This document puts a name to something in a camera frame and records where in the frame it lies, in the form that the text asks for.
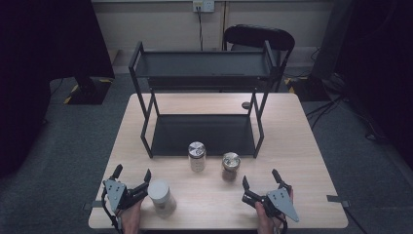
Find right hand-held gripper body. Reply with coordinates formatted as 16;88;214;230
242;186;300;225

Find dark stand with base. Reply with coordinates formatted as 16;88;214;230
283;0;355;102

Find person's right hand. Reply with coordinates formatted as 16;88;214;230
254;184;295;234

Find black chair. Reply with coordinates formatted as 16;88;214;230
222;23;296;94

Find right hand-held gripper cable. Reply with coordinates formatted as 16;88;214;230
278;216;290;234

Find person's left hand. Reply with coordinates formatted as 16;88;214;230
116;198;144;234

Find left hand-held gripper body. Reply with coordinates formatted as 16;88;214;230
101;178;150;214

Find silver tin can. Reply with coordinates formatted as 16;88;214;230
187;140;207;174

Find grey table bracket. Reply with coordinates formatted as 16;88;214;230
325;194;352;209
81;200;105;212

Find left hand-held gripper cable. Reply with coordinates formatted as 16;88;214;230
100;189;124;234

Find gold-topped tin can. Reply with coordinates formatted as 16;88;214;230
221;151;243;182

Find black stand base, yellow tape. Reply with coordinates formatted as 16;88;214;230
62;76;115;105

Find dark curtain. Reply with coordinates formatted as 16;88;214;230
0;0;116;179
335;0;413;161

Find white wall socket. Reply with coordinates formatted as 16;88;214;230
192;0;216;14

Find white-lid jar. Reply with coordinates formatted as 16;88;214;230
147;179;178;218

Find black power cable on wall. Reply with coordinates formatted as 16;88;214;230
196;6;205;52

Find hand-held gripper cable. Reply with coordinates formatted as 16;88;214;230
278;216;290;234
100;189;124;234

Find black floor cables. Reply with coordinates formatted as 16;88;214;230
305;94;391;144

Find black metal two-tier rack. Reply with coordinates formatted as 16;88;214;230
128;40;282;160

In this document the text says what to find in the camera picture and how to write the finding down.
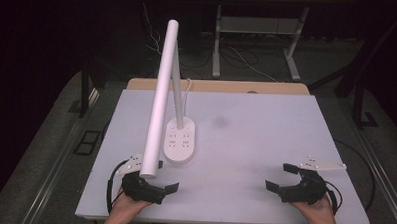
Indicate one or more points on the white desk lamp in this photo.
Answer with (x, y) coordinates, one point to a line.
(160, 90)

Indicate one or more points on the black metal stand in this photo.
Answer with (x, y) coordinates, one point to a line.
(358, 97)
(84, 88)

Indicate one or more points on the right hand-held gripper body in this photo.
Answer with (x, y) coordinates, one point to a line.
(305, 192)

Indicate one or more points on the person's left hand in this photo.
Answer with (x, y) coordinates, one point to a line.
(124, 207)

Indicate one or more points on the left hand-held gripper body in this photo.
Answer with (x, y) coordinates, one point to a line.
(140, 188)

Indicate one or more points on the white board table cover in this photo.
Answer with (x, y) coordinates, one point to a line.
(245, 150)

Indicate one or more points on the person's right hand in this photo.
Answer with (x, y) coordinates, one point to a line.
(318, 213)

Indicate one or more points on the metal frame table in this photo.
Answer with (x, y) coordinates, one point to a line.
(217, 42)

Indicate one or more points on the wooden table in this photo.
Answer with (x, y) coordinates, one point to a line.
(220, 86)

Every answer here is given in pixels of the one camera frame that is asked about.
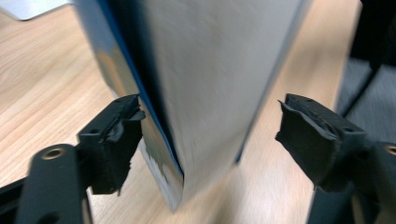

(What you will do): Could you work out how many lines above contain the string "camera"? Only the number should be given.

(Result of the exercise): 3